这套动作行云流水,萨若汶安静地看了许久,漫游的思绪才回到了它该在的地方,他才认出了几位女神的身份——命运三女神,纺线的克罗托、决定命运长度的拉克西丝以及裁断生命的阿特洛波斯。

但他为什么会梦见这三位神祇?萨若汶记得他从未和命运有关的神祇有所交际。

正在迟疑之中,三位女神主动看向了他这位不速之客,她们的神情自若,显然对萨若汶的到来早有预备。

被人这么看着,萨若汶也不好离开了,只好走上前去,主动打破沉默,“这里是……梦?”

人不会梦到自己没见过的东西,这个地方的模样萨若汶确定自己记忆里没有在哪里见到过,这三位女神,更是不可能见过。

“不用惊慌。”拉克西丝,中间的那位女神接话,语气平平如淡波,“你于何时到来,怀着如何的情怀,又以什么样的方式来到,都是刻绘于阿南刻卷本的寥寥数笔。”

世间必然与定数阿南刻,规划着最终的命运走向。

萨若汶尽管心里下意识排斥这一现实,但他也知道这一点就是这个世界的客观现实,就像太阳东升、大海潮落一般的自然规律,你可以不承认,但它必然存在。

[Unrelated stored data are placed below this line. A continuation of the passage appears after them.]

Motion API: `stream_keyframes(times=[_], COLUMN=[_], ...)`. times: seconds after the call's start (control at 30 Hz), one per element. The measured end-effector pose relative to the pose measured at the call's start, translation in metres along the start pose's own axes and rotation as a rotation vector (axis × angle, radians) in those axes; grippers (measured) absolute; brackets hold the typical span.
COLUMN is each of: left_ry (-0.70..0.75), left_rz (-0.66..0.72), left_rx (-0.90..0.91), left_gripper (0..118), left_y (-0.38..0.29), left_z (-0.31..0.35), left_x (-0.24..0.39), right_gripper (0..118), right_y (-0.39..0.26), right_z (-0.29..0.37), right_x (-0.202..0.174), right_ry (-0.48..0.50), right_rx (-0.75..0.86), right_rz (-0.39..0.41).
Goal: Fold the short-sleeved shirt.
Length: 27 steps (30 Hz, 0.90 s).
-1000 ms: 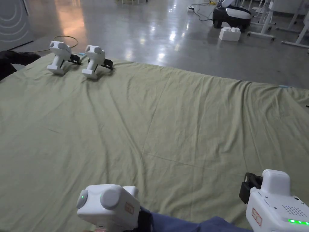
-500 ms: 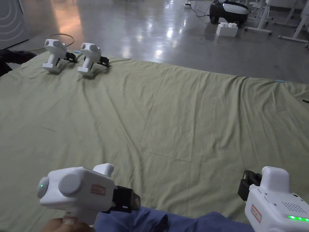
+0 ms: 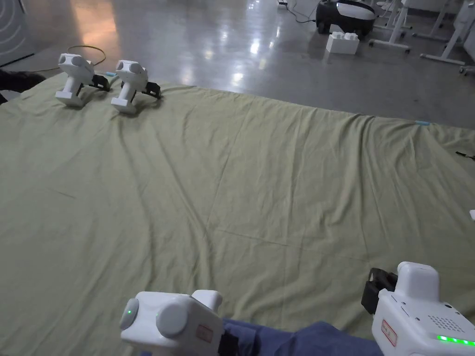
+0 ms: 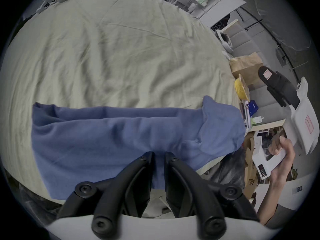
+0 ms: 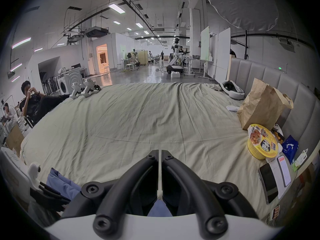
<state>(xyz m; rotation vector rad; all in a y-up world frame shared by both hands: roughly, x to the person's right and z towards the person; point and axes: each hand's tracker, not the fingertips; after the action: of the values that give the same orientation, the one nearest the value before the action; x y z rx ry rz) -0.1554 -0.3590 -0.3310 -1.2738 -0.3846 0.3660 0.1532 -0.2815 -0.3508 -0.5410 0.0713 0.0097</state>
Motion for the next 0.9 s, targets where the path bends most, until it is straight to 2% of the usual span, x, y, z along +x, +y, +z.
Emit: stream_keyframes(times=[0.1,0.27,0.4,0.43,0.47,0.53,0.67,0.73,0.83,0.9], left_ry=[-0.056,-0.027,-0.067,-0.077,-0.087,-0.085,-0.003,0.015,-0.094,-0.199], left_rz=[0.049,0.034,0.032,0.022,0.013,0.016,0.038,0.075,0.185,0.207], left_rx=[0.03,0.015,0.013,0.021,0.038,0.062,0.209,0.224,0.179,0.15], left_gripper=[19,19,19,21,32,76,76,76,76,76], left_y=[0.004,0.002,0.001,0.0,-0.001,-0.001,-0.001,-0.003,-0.006,-0.01], left_z=[-0.006,-0.017,0.011,0.021,0.033,0.059,0.098,0.103,0.097,0.084], left_x=[0.001,-0.002,-0.012,-0.017,-0.024,-0.045,-0.098,-0.124,-0.161,-0.178], right_gripper=[5,5,5,5,5,5,5,5,5,5], right_y=[0.0,0.0,0.002,0.003,0.005,0.009,0.014,0.014,0.014,0.013], right_z=[-0.001,-0.002,-0.003,-0.002,-0.002,0.001,0.001,-0.001,-0.003,-0.004], right_x=[0.0,-0.003,-0.004,-0.005,-0.005,-0.007,-0.01,-0.012,-0.014,-0.016], right_ry=[0.004,0.012,0.017,0.019,0.022,0.03,0.044,0.051,0.062,0.066], right_rx=[-0.002,-0.009,-0.01,-0.01,-0.008,-0.001,0.006,0.005,-0.003,-0.003], right_rz=[-0.008,-0.005,-0.002,-0.001,-0.001,0.0,0.004,0.002,-0.009,-0.014])
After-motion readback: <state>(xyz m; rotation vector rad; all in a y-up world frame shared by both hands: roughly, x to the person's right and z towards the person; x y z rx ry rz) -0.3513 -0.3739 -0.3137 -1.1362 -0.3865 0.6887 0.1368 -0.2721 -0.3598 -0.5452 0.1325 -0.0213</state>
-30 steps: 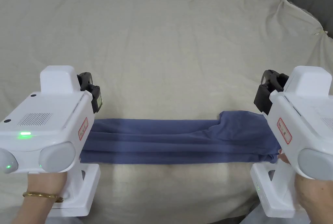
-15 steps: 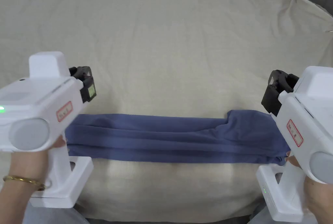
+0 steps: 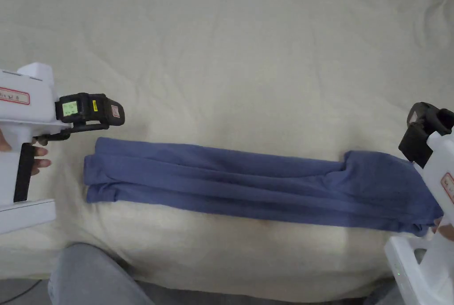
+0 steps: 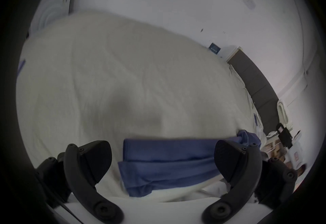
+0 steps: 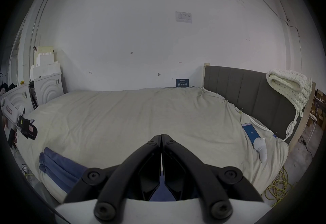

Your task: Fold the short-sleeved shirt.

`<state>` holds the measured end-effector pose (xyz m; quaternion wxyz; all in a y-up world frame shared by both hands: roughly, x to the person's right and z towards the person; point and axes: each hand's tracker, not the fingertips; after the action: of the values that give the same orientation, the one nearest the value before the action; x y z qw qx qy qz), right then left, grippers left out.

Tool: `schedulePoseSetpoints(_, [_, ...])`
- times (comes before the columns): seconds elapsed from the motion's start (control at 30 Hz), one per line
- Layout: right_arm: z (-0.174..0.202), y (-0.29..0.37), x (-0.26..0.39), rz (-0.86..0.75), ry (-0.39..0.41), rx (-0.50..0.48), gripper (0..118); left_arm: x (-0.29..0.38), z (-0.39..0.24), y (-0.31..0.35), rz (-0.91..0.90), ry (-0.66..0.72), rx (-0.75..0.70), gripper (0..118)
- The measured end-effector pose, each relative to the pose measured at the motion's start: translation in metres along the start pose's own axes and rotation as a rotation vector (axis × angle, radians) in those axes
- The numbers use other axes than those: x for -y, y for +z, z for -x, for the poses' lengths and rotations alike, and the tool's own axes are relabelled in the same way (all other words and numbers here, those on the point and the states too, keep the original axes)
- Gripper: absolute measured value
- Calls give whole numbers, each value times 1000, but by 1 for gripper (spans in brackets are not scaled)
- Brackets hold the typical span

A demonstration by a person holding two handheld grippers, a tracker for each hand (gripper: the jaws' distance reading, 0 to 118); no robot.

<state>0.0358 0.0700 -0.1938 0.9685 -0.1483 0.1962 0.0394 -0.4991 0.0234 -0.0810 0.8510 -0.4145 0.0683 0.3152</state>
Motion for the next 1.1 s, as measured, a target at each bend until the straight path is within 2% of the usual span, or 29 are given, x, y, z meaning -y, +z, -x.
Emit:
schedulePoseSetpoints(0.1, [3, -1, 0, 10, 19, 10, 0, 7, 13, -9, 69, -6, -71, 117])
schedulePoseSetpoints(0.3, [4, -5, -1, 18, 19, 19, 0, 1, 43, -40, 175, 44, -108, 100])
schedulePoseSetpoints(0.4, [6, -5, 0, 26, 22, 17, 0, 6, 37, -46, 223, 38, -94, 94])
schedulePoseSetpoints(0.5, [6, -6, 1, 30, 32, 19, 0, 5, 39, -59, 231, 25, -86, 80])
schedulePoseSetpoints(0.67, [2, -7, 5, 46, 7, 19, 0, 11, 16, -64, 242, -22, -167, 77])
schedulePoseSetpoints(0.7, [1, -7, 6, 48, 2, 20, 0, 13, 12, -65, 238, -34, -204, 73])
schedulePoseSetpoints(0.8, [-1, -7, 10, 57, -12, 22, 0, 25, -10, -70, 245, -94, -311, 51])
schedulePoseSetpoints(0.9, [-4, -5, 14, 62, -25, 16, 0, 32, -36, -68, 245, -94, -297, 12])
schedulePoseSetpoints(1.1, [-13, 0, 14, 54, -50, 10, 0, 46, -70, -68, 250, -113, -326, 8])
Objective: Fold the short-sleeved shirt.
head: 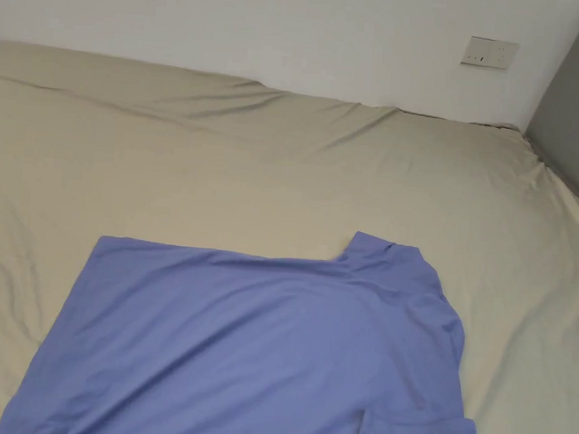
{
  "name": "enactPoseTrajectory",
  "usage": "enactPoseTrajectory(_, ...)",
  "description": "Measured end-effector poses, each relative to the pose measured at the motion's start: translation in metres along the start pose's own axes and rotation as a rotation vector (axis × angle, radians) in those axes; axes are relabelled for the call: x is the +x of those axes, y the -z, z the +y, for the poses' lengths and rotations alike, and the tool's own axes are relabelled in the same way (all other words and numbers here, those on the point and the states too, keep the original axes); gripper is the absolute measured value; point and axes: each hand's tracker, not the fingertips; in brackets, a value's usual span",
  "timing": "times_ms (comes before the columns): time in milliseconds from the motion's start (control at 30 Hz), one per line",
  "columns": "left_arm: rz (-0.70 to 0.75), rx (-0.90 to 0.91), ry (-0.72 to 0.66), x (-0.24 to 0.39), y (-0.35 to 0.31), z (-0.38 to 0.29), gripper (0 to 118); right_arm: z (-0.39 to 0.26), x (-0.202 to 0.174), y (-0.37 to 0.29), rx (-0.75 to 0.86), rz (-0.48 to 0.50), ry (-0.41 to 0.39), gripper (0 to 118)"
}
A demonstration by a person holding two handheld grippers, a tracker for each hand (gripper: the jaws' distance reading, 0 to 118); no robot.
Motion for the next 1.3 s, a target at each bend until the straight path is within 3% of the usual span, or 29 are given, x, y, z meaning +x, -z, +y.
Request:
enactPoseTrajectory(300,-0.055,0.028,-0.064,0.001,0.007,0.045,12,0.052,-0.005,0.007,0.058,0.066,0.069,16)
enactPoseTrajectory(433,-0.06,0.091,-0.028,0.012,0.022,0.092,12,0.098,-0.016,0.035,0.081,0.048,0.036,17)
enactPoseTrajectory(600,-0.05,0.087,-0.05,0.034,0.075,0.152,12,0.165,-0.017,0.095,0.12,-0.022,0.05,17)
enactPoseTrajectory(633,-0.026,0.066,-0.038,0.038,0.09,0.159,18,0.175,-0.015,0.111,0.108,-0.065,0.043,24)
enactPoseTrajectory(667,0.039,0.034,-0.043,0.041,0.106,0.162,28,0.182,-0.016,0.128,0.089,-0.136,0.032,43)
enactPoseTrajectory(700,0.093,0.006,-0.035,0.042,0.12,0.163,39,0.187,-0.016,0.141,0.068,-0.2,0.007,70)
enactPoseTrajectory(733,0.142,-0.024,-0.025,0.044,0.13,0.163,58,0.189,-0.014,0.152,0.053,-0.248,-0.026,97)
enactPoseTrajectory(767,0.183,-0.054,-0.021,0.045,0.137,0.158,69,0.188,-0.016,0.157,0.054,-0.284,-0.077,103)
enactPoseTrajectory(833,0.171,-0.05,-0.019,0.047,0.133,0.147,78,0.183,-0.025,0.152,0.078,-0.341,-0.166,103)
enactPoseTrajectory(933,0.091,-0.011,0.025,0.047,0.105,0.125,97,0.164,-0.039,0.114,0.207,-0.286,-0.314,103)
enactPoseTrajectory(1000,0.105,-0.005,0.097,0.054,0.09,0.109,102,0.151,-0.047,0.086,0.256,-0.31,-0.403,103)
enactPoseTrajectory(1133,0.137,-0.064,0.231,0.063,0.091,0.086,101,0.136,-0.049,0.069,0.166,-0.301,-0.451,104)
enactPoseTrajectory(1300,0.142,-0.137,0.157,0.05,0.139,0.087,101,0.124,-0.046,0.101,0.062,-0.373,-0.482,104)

但这听君一席话如听一席话,萨若汶搞不明白,顺着她说:“那就像你这么说,阿南刻让我来到此处又是为什么?”

拉克西丝却不再说话,左边的克罗托也无意开口,甚至看了他一眼就低下了头,不停歇地纺织着生命之线。只有右边,目光永远看向将来的阿特洛波斯起身搭理了他。